Exercise: There is a line containing "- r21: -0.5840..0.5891" in the records below. Repeat it and every line after it, exactly, through the final line, but no pictures.

(Extracted data entries)
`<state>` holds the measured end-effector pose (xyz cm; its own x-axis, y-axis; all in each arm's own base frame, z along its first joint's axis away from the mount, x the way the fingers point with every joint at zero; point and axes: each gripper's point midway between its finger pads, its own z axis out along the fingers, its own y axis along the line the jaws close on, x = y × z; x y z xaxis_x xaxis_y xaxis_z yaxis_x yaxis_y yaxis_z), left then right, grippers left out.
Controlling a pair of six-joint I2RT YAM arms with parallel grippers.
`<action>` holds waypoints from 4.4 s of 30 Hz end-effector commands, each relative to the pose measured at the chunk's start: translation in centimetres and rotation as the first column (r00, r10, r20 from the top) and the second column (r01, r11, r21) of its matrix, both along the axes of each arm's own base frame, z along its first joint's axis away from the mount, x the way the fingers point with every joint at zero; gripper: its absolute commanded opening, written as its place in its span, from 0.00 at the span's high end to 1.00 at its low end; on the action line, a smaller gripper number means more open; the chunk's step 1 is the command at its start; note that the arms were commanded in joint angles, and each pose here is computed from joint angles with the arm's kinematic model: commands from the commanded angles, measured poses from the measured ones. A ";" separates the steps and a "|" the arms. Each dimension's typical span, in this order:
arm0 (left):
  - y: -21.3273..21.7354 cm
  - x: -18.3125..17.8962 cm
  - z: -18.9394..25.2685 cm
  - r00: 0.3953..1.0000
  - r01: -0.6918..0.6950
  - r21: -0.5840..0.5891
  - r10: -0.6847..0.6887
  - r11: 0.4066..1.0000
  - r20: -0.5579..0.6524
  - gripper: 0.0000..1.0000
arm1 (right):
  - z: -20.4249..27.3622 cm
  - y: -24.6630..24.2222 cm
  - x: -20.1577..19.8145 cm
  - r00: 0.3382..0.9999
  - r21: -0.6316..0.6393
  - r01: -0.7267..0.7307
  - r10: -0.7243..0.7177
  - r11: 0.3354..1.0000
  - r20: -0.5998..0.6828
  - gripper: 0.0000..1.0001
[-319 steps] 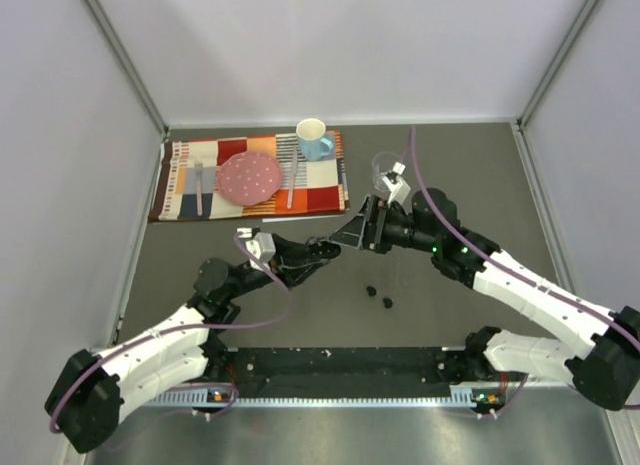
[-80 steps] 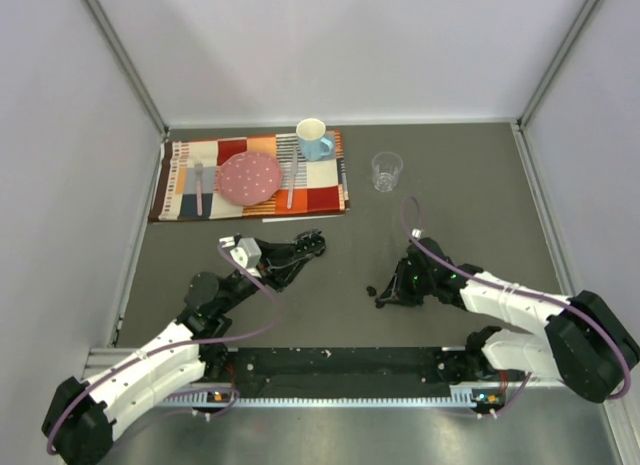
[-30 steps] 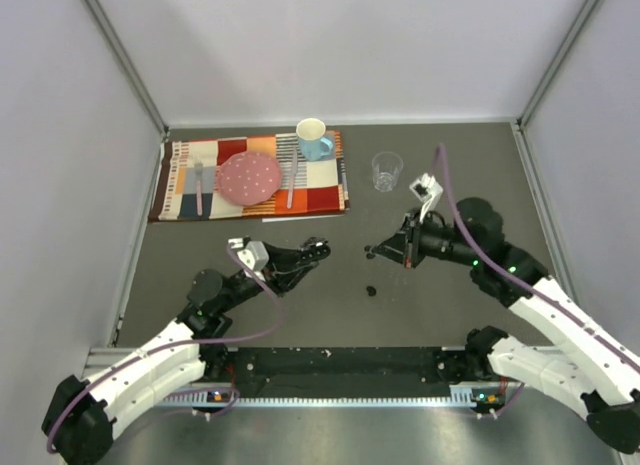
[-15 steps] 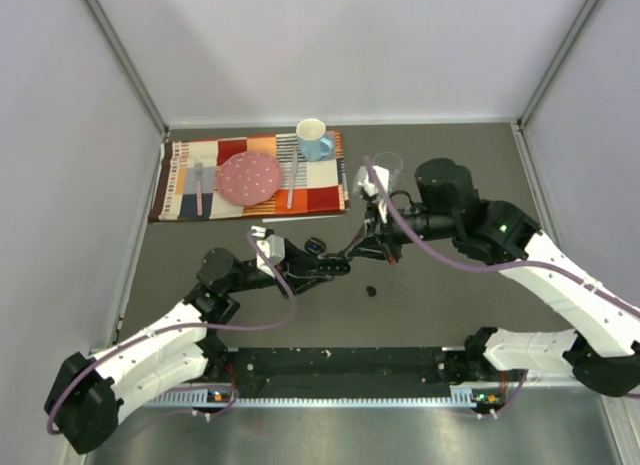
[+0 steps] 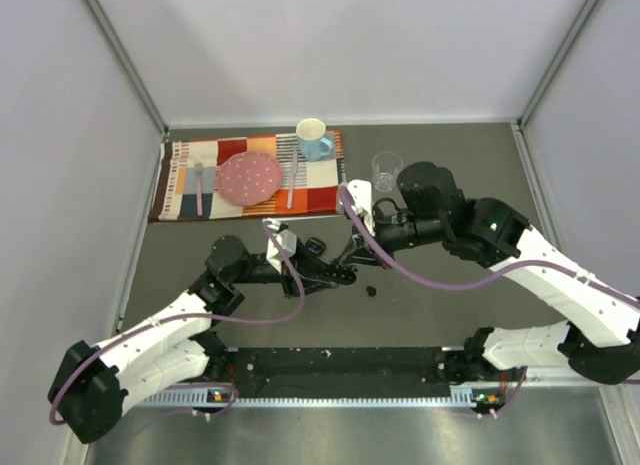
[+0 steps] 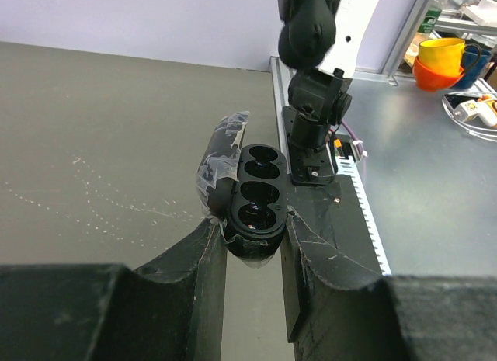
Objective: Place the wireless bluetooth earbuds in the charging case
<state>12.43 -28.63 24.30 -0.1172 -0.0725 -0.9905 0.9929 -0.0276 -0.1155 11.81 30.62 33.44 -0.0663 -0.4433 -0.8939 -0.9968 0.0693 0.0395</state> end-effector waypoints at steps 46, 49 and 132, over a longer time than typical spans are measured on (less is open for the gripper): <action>-0.4 -1.1 3.5 0.993 0.096 -0.043 -0.093 0.994 0.073 1.00 | -6.3 1.8 -0.6 0.995 -0.208 -0.099 0.094 0.973 -0.037 1.00; -0.3 -1.1 3.8 0.992 0.095 -0.049 -0.091 0.994 0.082 1.00 | -6.7 1.9 -0.4 0.995 -0.222 -0.096 0.091 0.970 -0.031 1.00; 2.9 2.4 2.7 0.948 -0.279 -0.090 0.289 0.956 0.134 1.00 | -28.0 -8.4 8.2 0.277 -0.430 0.634 -0.707 0.643 -0.650 0.75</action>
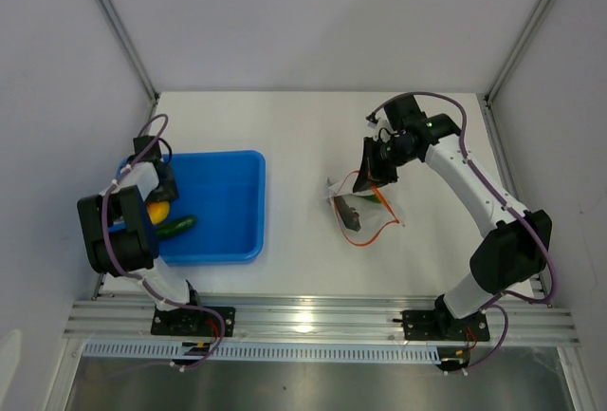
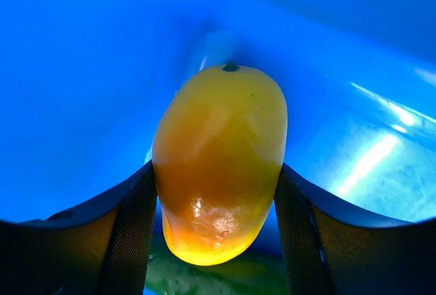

Written response:
  - r21: -0.5840..0.5891
  - r10: -0.6847..0.6887
  - r11: 0.4066..1.0000
  - r20: -0.5579..0.6524
  - gripper: 0.0000..1.0000
arm1 (right):
  - z: -20.4249..27.3622 cm
  - y: -24.6630..24.2222 cm
  - x: -20.1577..19.8145 cm
  - r00: 0.3382..0.9999
  - r21: -0.6316..0.6393
  - r01: -0.7267..0.7307
  - r10: -0.7243..0.7177
  - r11: 0.3354..1.0000
  - r20: -0.5998..0.6828
  - gripper: 0.0000..1.0001
[-319 steps] 
[-80 steps] 
[-30 steps] 
[-15 steps] 
[+0 steps] 
[+0 steps] 
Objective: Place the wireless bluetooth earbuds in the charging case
<state>12.43 -28.63 24.30 -0.1172 -0.0725 -0.9905 0.9929 -0.0276 -0.1155 11.81 30.62 33.44 -0.0663 -0.4433 -0.8939 -0.9968 0.0693 0.0395</state> end-effector waypoints at steps 46, 49 and 132, over a longer time than typical spans are measured on (less is open for the gripper): <action>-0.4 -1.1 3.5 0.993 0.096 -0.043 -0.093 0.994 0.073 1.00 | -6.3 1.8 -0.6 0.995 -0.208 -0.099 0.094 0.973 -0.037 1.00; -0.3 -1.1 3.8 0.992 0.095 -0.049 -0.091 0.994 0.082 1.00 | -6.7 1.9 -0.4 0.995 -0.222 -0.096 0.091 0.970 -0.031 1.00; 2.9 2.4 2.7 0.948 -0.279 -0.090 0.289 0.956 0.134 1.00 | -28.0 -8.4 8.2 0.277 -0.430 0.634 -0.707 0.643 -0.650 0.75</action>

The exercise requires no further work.